# [YOUR INSTRUCTIONS]
For the records that follow, give the number of lines containing the word "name", with no added text.

# [LISTED ENTRIES]
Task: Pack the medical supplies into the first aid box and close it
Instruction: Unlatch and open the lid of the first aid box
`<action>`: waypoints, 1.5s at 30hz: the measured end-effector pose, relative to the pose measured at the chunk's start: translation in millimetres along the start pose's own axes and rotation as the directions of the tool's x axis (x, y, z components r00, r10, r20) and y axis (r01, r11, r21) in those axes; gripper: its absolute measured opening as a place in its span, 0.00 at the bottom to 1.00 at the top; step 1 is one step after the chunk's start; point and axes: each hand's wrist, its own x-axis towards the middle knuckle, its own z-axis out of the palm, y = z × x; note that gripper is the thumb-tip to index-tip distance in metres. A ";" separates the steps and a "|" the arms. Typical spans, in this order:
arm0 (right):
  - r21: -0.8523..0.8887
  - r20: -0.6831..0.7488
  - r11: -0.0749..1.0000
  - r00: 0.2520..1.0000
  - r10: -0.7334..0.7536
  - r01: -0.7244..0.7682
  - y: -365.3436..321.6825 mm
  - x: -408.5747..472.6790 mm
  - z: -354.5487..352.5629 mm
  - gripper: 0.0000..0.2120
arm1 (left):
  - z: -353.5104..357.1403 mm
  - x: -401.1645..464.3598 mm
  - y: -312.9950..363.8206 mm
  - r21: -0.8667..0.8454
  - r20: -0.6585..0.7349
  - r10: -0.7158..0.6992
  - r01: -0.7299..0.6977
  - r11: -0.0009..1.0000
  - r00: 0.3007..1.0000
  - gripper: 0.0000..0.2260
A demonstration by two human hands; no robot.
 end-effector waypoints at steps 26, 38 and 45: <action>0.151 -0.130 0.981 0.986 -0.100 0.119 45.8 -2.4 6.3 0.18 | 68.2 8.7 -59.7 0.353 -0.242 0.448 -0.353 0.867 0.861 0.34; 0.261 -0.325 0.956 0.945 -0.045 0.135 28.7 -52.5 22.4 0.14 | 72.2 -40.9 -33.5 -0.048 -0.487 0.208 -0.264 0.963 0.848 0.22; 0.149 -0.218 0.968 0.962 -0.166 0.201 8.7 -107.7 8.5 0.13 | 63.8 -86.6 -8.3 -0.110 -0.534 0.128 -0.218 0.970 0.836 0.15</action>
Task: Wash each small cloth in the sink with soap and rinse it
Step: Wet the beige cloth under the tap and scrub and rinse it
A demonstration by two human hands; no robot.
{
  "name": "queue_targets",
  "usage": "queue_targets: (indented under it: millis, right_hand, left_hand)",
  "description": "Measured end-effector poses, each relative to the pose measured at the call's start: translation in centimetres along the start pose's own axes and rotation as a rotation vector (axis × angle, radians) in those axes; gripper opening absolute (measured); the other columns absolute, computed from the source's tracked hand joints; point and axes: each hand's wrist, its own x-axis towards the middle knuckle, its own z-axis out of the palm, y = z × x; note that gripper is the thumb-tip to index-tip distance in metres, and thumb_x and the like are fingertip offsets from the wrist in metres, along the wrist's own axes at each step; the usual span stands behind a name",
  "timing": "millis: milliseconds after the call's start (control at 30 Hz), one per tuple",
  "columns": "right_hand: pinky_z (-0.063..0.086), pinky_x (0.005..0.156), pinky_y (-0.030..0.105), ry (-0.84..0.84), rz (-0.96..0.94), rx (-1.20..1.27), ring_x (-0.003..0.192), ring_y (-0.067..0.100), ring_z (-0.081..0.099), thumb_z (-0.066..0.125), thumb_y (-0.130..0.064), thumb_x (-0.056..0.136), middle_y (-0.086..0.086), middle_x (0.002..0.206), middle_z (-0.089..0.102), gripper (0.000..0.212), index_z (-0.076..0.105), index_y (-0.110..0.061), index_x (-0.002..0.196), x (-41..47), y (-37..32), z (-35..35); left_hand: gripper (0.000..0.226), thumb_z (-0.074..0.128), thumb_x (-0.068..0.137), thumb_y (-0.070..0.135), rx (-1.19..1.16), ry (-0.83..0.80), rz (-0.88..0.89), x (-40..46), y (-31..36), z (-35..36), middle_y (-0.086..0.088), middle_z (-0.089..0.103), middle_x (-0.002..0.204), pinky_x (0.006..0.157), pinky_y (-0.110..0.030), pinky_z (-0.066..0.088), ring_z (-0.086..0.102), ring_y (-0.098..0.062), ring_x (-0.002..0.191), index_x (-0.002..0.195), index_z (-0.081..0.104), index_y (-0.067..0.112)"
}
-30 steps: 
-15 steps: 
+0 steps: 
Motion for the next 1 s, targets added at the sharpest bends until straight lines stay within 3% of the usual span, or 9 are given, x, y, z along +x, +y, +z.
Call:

# [EXERCISE OUTPUT]
2